The rabbit haemorrhagic disease virus (RHDV) was imported into Australia in 1995 as a biocontrol agent to manage one of the most successful and devastating invasive species, the European rabbit (Oryctolagus cuniculus cuniculus). During the first disease outbreaks, RHDV caused mortality rates of up to 97% and reduced Australian rabbit numbers to very low levels. However, recently increased genetic resistance to RHDV and strong population growth has been reported. Major histocompatibility complex (MHC) class I immune genes are important for immune responses against viruses, and a high MHC variability is thought to be crucial in adaptive processes under pathogen-driven selection. We asked whether strong population bottlenecks and presumed genetic drift would have led to low MHC variability in wild Australian rabbits, and if the retained MHC variability was enough to explain the increased resistance against RHD. Despite the past bottlenecks we found a relatively high number of MHC class I sequences distributed over 2-4 loci.

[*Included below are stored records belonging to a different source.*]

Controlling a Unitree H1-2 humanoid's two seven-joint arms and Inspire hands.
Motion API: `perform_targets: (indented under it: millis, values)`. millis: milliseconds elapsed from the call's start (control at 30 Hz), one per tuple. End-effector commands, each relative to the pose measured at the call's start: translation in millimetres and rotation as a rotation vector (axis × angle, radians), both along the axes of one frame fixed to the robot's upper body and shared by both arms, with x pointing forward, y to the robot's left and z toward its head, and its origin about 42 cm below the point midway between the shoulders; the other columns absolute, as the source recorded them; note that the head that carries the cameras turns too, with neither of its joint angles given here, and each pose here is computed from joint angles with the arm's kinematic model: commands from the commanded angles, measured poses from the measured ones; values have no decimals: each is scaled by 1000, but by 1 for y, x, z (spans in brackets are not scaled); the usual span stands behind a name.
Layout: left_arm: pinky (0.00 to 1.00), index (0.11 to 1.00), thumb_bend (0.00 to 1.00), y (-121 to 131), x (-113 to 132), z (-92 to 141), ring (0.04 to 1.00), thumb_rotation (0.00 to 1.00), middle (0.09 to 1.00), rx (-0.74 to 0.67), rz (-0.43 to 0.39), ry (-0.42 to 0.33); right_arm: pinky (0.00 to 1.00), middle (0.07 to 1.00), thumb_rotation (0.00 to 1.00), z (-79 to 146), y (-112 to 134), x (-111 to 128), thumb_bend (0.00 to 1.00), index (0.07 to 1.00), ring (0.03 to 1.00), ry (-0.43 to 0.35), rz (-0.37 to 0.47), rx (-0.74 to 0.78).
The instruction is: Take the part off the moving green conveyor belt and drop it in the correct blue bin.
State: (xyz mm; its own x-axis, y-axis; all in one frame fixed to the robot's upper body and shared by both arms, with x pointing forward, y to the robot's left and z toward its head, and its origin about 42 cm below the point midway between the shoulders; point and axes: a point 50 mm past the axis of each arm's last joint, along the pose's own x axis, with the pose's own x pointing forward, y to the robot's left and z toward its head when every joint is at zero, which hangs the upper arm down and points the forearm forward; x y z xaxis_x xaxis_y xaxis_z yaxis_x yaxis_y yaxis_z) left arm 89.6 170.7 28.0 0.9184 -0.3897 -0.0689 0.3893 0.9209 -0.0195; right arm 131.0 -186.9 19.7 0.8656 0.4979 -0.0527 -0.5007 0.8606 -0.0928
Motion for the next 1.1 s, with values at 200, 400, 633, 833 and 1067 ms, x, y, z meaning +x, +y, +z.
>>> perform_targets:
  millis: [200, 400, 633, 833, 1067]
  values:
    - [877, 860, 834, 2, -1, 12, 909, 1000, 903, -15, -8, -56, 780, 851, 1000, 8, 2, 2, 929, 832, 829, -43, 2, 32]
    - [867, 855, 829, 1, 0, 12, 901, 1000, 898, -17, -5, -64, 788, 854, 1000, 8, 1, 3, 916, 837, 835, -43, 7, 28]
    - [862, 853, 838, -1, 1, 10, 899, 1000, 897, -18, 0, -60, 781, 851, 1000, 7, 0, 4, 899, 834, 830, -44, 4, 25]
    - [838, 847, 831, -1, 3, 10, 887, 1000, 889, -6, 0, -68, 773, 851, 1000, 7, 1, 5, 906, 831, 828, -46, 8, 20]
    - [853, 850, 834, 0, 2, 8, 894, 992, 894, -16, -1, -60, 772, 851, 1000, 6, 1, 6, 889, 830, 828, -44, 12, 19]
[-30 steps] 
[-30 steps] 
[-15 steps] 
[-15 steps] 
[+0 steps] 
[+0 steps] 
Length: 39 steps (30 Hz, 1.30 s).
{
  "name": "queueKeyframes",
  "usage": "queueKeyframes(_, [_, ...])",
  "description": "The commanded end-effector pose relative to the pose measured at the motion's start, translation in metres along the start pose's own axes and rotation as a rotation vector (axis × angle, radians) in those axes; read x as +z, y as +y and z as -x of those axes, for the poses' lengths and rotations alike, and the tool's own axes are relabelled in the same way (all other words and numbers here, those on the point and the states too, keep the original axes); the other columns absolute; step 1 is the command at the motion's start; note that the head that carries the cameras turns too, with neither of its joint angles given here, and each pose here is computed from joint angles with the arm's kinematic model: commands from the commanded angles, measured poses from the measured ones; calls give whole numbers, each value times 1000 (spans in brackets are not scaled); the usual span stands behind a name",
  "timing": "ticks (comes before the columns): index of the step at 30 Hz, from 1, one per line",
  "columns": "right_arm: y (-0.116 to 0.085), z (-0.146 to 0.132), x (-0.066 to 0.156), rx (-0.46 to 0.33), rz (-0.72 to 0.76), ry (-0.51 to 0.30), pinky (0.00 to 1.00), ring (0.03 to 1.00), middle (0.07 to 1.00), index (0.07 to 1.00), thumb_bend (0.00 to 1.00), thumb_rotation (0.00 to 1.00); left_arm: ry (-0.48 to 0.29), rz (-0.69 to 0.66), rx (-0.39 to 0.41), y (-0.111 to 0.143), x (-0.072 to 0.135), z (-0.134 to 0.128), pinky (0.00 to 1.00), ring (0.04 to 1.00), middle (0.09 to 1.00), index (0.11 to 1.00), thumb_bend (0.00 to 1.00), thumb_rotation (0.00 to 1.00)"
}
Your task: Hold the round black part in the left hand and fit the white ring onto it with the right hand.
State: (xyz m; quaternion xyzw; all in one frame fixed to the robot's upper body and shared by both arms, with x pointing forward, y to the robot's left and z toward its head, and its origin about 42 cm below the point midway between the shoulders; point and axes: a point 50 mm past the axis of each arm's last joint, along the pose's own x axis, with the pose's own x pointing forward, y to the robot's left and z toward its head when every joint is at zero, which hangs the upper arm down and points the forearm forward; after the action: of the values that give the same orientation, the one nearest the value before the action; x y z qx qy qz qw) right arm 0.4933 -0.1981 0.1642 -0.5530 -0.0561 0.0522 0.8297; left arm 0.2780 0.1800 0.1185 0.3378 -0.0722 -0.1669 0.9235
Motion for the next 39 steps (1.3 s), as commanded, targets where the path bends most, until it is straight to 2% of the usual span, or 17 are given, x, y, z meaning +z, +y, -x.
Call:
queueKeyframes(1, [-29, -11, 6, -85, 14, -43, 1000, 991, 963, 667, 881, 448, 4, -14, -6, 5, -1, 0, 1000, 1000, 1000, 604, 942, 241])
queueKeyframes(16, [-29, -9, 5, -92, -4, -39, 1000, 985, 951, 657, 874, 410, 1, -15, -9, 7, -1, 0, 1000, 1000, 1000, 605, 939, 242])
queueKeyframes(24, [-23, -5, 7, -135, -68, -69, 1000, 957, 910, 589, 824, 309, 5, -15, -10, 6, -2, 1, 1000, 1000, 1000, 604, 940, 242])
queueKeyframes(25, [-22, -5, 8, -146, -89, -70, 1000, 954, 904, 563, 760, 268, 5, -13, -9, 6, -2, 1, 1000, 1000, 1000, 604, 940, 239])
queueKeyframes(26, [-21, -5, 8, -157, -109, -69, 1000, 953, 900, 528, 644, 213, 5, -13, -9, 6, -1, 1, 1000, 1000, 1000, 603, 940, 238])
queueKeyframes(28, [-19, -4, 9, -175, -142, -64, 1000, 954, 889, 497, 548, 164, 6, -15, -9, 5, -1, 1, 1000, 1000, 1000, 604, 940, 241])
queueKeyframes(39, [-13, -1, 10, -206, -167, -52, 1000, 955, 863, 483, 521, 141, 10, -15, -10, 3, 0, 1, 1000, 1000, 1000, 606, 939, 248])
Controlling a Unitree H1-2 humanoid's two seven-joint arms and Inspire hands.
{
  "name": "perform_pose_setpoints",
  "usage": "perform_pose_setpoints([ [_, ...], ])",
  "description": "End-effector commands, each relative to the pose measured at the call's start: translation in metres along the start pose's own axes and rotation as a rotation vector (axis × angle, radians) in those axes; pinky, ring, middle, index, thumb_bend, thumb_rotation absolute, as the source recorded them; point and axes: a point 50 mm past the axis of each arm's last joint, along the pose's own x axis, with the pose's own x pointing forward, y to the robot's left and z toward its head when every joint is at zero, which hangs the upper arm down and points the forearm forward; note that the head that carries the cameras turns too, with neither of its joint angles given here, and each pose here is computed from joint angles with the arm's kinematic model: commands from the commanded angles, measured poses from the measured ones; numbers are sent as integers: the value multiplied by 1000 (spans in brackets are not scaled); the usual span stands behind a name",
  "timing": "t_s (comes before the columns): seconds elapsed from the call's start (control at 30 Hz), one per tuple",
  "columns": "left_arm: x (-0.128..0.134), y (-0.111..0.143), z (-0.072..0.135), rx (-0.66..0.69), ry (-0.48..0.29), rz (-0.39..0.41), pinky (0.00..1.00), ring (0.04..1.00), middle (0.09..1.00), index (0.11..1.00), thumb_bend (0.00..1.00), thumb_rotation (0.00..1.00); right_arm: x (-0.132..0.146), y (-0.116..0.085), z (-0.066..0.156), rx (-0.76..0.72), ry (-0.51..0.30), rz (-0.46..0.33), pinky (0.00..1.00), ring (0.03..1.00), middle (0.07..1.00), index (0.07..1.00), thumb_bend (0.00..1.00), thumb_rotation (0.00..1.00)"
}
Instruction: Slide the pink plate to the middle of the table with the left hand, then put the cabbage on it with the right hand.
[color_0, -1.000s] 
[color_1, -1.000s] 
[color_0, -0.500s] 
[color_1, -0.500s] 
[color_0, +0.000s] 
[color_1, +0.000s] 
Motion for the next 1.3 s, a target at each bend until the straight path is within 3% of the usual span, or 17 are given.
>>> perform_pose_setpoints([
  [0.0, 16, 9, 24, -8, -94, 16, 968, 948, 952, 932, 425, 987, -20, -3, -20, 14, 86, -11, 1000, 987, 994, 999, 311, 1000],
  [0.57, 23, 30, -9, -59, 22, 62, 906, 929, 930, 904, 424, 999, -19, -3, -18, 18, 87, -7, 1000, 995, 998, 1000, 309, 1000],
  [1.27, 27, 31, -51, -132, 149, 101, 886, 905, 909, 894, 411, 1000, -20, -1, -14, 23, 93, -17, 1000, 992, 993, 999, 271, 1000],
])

We identified positive selection on putative antigen-binding sites of the MHC. We detected evidence for RHDV-driven selection as one MHC supertype was negatively associated with RHD survival, fitting expectations of frequency-dependent selection. Gene duplication and pathogen-driven selection are possible (and likely) mechanisms that maintained the adaptive potential of MHC genes in Australian rabbits. Our findings not only contribute to a better understanding of the evolution of invasive species, they are also important in the light of planned future rabbit biocontrol in Australia.